According to that progress report, a four step rehabilitation programme is being initiated in each treatment centre. Together with this, extra rehabilitation is being provided at Soilse, in Henrietta Place. Voluntary services are being funded to provide extra places so that an overall target of 250 places can be provided in 1996. They are confident they will have 250 places by the end of this calendar year, although I cannot say exactly how many places are available at the moment. In the past six months a total of 64 patients have been admitted to the in-patient detoxification unit in Cherry Orchard Hospital. Mechanisms are being put in place to evaluate and streamline this programme. Negotiations have taken place with a voluntary agency to provide after care to enable the throughput of the expensive in-patient unit to be increased. An extra five beds are scheduled to be opened shortly.

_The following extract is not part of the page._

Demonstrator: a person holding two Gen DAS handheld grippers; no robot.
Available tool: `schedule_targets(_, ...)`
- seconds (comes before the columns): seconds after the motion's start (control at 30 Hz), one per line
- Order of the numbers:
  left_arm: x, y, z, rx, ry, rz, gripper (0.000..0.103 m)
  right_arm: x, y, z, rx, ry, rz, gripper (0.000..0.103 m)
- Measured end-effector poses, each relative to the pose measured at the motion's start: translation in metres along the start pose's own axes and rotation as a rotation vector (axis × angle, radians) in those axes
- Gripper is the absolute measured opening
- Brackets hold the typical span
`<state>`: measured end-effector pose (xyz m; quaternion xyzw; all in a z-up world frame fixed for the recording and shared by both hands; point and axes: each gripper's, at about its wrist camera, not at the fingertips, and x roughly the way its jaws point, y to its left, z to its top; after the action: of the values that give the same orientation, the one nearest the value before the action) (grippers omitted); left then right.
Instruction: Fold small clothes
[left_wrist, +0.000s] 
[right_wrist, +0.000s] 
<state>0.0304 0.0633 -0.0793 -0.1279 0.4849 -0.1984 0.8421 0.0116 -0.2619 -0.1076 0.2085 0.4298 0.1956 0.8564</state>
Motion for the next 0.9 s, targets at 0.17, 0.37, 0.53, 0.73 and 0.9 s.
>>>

There is a great deal of very specific detail in both the Eastern Health Board programme and the progress reports. I will put a suitable pack of information together for the Deputy so she will have all the information she requests on the specifics.

The Minister indicated that up to 2,500 people will receive methadone by the end of this year. Will the Minister guarantee that all of those people will receive accompanying counselling and therapeutic services as well as methadone maintenance? Does the programme rely on methadone maintenance simpliciter?

(Limerick East): I cannot give such a guarantee. The programme is that as soon as addicts who are put on methadone are stabilised in the clinics, they will be moved out to a GP. As many of the addicts are GMS patients, it would be appropriate if they could be moved to their own GPs where they are listed. The GPs provide counselling. Where the programme is working properly, it is working very well, but there are areas of unevenness in it. Our policy is to move addicts towards the GPs. I thank the GPs who have participated. Sometimes it is difficult for a GP to participate but we are getting very good co-operation now.

It seems to me that rather than having clinics with large populations of methadone users calling twice a week, it would be much better if stabilised patients in very small numbers attended a very large number of GPs in different parts of the city so that the geographic intensity of addicts going to a clinic would be reduced. Through that system we would get a greater community acceptance of what we are doing and less community resistance. It is difficult enough to deal with addicts, but when local communities are pitched against trying to provide health services, it becomes extremely difficult.